Date of this Version
Published in Small 2019, 1804899
Laser ablation in liquid has proven to be a universal and green method to synthesize nanocrystals and fabricate functional nanostructures. This study demonstrates the superiority of femtosecond laser-mediated plasma in enhancing photoredox of metal cations for controllable fabrication of plasmonic nanostructures in liquid. Through employing upstream high energetic plasma during laser-induced microexplosions, single/three-electron photoreduction of metallic cations can readily occur without chemical reductants or capping agents. Experimental evidences demonstrate that this process exhibits higher photon utilization efficiency in yield of colloidal metal nanoparticles than direct irradiation of metallic precursors. Photogenerated hydrated electrons derived from strong ionization of silicon and water are responsible for this enhanced consequences.

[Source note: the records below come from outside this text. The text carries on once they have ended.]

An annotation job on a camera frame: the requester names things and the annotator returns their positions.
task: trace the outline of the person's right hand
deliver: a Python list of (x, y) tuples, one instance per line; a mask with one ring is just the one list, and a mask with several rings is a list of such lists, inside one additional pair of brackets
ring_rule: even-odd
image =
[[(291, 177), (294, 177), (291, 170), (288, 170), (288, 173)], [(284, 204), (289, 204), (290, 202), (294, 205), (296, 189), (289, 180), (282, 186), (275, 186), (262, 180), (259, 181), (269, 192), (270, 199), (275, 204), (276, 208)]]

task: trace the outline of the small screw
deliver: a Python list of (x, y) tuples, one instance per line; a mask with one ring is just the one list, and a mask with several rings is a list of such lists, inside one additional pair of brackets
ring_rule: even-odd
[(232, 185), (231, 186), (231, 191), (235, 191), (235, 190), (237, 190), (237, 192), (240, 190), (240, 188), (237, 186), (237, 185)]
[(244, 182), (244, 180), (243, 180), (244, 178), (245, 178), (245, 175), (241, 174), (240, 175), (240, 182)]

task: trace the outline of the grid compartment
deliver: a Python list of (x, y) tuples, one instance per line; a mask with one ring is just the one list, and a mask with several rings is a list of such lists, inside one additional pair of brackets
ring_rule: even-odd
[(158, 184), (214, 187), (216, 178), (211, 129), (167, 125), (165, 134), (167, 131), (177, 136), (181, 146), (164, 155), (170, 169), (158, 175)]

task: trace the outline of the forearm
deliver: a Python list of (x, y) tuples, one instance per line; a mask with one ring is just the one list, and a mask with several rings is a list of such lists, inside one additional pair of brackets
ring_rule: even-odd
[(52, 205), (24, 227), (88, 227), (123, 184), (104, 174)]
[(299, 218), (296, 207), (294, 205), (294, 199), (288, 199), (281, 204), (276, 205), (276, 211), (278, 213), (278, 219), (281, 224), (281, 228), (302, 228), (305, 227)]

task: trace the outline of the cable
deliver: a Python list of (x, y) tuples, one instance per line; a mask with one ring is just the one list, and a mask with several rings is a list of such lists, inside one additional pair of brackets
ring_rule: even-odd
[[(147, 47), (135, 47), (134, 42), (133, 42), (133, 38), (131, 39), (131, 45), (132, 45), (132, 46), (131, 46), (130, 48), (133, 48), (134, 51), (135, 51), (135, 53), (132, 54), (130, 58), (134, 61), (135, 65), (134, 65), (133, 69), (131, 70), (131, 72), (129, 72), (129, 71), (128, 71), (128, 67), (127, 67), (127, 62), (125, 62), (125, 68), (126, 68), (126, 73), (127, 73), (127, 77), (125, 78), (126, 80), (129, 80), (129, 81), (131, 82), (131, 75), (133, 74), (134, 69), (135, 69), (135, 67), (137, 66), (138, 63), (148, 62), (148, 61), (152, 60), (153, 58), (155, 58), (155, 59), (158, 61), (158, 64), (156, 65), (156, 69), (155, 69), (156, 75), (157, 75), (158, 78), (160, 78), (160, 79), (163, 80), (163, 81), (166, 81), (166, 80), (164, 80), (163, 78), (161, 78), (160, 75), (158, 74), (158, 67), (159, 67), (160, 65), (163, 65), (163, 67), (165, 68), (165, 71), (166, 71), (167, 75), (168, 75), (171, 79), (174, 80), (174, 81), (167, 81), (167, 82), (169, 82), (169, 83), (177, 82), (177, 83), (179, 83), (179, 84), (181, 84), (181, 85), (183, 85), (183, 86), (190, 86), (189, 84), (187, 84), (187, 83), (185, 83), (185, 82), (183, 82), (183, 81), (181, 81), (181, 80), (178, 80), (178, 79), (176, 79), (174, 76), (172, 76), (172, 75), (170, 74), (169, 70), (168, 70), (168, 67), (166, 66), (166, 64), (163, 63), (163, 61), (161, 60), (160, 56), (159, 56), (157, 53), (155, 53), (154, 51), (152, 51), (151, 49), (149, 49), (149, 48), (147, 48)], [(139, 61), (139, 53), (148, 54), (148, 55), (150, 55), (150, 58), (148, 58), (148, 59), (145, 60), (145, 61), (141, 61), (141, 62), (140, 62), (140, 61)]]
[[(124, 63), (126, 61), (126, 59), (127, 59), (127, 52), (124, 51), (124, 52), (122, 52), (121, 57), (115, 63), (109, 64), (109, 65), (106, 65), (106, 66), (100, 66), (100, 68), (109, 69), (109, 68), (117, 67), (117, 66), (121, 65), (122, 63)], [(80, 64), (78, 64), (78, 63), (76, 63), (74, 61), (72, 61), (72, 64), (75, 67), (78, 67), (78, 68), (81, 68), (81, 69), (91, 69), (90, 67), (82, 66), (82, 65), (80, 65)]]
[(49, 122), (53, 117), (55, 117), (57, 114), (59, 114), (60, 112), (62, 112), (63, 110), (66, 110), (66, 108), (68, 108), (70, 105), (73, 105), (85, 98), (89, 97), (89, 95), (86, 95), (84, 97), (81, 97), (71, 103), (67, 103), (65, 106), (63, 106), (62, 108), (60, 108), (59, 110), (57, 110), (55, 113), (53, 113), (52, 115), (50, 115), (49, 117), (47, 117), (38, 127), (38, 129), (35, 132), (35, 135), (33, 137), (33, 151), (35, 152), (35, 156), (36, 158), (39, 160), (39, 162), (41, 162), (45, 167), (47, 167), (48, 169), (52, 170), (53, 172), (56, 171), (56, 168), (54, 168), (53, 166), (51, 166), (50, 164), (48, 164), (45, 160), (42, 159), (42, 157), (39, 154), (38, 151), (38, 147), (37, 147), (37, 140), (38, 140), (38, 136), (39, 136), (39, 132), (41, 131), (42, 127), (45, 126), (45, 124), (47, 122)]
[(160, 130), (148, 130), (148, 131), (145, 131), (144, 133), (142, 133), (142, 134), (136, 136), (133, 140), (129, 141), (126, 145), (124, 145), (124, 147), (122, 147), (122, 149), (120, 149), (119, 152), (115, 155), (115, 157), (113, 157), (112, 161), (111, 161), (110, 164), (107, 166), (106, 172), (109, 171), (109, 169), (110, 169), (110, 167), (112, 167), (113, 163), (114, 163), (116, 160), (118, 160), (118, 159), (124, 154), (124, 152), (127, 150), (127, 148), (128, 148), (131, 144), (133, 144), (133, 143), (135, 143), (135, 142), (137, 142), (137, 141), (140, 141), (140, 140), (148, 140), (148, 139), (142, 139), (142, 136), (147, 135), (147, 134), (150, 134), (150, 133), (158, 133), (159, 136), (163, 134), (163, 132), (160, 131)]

Furthermore, these metallic nanoparticles are accessible to self-assemble into nanoplates for silver and nanospheres for gold, favored by surface-tension gradients between laser irradiated and unirradiated regions. These metallic nanostructures exhibit excellent surface-enhanced Raman spectroscopy performance in trace detection of Rhodamine 6G (R6G), 4-mercaptobenzoic acid (4-MBA), and mercapto-5-nitrobenzimidazole molecules with high sensitivity (down to 10–12 mol L–1, 30 × 10–15 m for R6G), good reproducibility (relative standard deviation < 7%), and good dual-analyte detection ability with mixture ratios of R6G to 4-MBA ranging from 20 to 0.025. The conceptual importance of this plasma-enhanced-photochemical process may provide exciting opportunities in photochemical reactions, plasmofluidics, and material synthesis.